Physics-Embedded Feature Learning for AI in Medical Imaging

Abstract

Deep learning (DL) models have achieved strong performance in an intelligence healthcare setting, yet most existing approaches operate as black boxes and ignore the physical processes that govern tumor growth, limiting interpretability, robustness, and clinical trust. To address this limitation, we propose PhysNet, a physics-embedded DL framework that integrates tumor growth dynamics directly into the feature learning process of a convolutional neural network (CNN). Unlike conventional physics-informed methods that impose physical constraints only at the output level, PhysNet embeds a reaction diffusion model of tumor growth within intermediate feature representations of a ResNet backbone. The architecture jointly performs multi-class tumor classification while learning a latent tumor density field, its temporal evolution, and biologically meaningful physical parameters, including tumor diffusion and growth rates, through end-to-end training.
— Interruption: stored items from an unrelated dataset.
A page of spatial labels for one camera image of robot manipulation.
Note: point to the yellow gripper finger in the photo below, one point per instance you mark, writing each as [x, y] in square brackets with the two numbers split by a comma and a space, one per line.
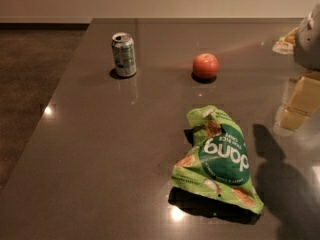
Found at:
[300, 100]

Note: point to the green rice chip bag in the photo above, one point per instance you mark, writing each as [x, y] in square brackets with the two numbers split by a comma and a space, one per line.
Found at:
[217, 166]

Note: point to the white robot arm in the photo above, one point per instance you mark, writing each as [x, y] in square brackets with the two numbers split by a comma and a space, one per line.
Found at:
[307, 45]

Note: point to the yellow white snack packet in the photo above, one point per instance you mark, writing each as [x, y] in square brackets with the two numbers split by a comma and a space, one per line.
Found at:
[285, 45]

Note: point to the red apple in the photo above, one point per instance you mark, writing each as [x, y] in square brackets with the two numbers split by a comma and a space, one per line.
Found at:
[205, 66]

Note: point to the silver green soda can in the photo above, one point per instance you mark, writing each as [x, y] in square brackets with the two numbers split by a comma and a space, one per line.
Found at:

This design is necessary because purely data-driven models, even when highly accurate or ensemble-based, cannot guarantee physically consistent predictions or provide insight into tumor behavior. Experimental results on a large brain MRI dataset demonstrate that PhysNet outperforms multiple state-of-the-art DL baselines, including MobileNetV2, VGG16, VGG19, and ensemble models, achieving superior classification accuracy and F1-score. In addition to improved performance, PhysNet produces interpretable latent representations and learned bio-physical parameters that align with established medical knowledge, highlighting physics-embedded representation learning as a practical pathway toward more trustworthy and clinically meaningful medical AI systems.

Figures (5)

• Figure 1: Overview of the proposed PhysNet framework. A ResNet-50 backbone extracts features for tumor classification, while a physics-embedded branch enforces reaction–diffusion tumor growth dynamics at an intermediate feature level, enabling physically consistent and interpretable representation learning.
• Figure 2: Classification performance comparison. PhysNet achieves higher accuracy and F1-score than baseline models, with error bars indicating 95% confidence intervals from 5-fold cross-validation.
• Figure 3: Physics-informed features learned by PhysNet across tumor classes. Shown from left to right are the input MRI, learned tumor concentration $u(x,t)$, temporal derivative $\partial u/\partial t$, Laplacian $\nabla^2 u$, and PDE residual $|R(x)|$. Distinct spatial patterns reflect tumor biology, while low residuals indicate adherence to physical constraints.
• Figure 4: Learned biophysical parameters. Violin plots show distributions of diffusion coefficient $D$ (left), proliferation rate $\rho$ (center-left), and carrying capacity $K$ (center-right) across tumor classes. Scatter plot (right) reveals positive $D$-$\rho$ correlation in glioma, consistent with aggressive phenotype. Parameters align with biological expectations without explicit supervision.
• Figure 5: Training dynamics of multi-objective optimization. Top-left: individual loss components on a log-scale showing differential convergence rates. Top-right: total loss with mean (solid) and standard deviation (shaded) from 5 runs. Bottom-left: training (blue) vs. validation (red) accuracy showing minimal overfitting. Bottom-right: adaptive weight $\lambda_p$ evolution via EMA-based scheduling.